Dopo aver riconosciuto il vero padre dall'empatia e dai tratti somatici orientali, instaura con lui un vero rapporto filiale e si rivolge al Tribunale per disconoscere la paternità dell'uomo con cui ha sempre avuto un pessimo rapporto, e che era "costretta" a chiamare papà

All'età di 46 anni si rivolge al Tribunale per disconoscere la paternità dell'uomo che ha sempre dovuto chiamare papà, ma con cui non aveva né un legame biologico né un rapporto affettivo.
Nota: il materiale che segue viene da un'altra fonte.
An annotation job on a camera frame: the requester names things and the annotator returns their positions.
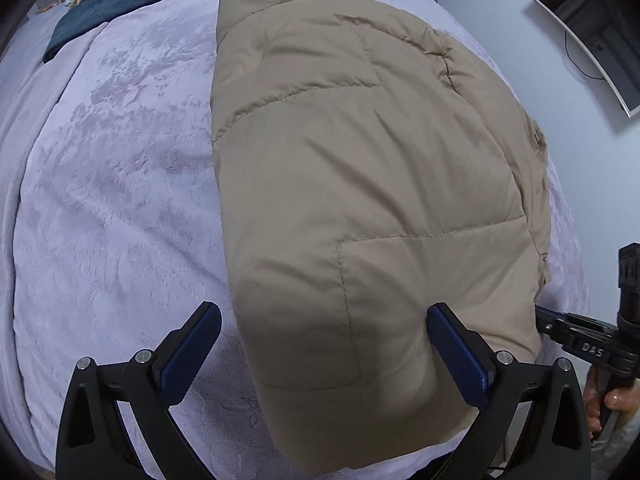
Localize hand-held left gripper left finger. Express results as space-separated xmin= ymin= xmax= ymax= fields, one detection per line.
xmin=55 ymin=301 xmax=222 ymax=480

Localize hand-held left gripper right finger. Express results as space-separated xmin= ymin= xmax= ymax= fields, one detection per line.
xmin=426 ymin=302 xmax=596 ymax=480

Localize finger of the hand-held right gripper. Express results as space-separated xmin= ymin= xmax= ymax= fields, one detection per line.
xmin=535 ymin=305 xmax=622 ymax=361

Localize beige puffer jacket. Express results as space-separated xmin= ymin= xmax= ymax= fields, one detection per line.
xmin=210 ymin=0 xmax=553 ymax=478

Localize person's right hand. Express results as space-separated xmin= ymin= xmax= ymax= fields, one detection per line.
xmin=584 ymin=377 xmax=633 ymax=441

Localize lavender plush blanket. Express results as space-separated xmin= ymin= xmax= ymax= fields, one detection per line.
xmin=10 ymin=0 xmax=591 ymax=480

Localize grey bed sheet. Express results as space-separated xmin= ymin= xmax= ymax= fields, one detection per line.
xmin=0 ymin=20 xmax=108 ymax=466

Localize curved monitor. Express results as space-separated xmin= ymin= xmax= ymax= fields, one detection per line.
xmin=529 ymin=0 xmax=640 ymax=118

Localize blue jeans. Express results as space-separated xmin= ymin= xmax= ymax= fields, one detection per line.
xmin=42 ymin=0 xmax=218 ymax=63

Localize black monitor cable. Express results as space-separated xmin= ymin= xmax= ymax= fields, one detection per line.
xmin=563 ymin=30 xmax=606 ymax=81
La sentenza di 'disconoscimento' è stata recentemente pronunciata dal Tribunale in sede collegiale, così come prevede il codice di rito - stante l'importanza della materia trattata-, dal giudice istruttore la dottoressa Sabrina Cicero. La donna è stata patrocinata dall' avvocato Giovanna Augusta de'Manzano, mentre la madre è assistita dall'avvocato Maria Elisabetta Hoenig Pellegrini e il 'patrigno' dall'avvocato Alessandra Lovero, nessuno dei quali si è opposto alla domanda della 46enne.

La storia

Ricostruendo dall'inizio, la protagonista di questa storia viene riconosciuta dalla sola madre, di cui prende il cognome, e nei primi cinque anni di vita viene di fatto cresciuta dai nonni materni. Nel frattempo la mamma ha altri due bambini e, due anni dopo aver partorito il figlio più piccolo, sposa un uomo che riconosce i tre figli, dà loro il suo cognome e li porta tutti a vivere insieme. Trasferimento "forzoso e traumatico" per la figlia maggiore, che si ritrova, di fatto, a vivere con degli estranei. Il rapporto col nuovo 'papà' è pessimo e lei acconsente a chiamarlo così per mera cortesia. Questa persona si rivela anaffettiva e brusca, e, come dichiarato dalla figlia stessa, "spesso alzava le mani su di noi".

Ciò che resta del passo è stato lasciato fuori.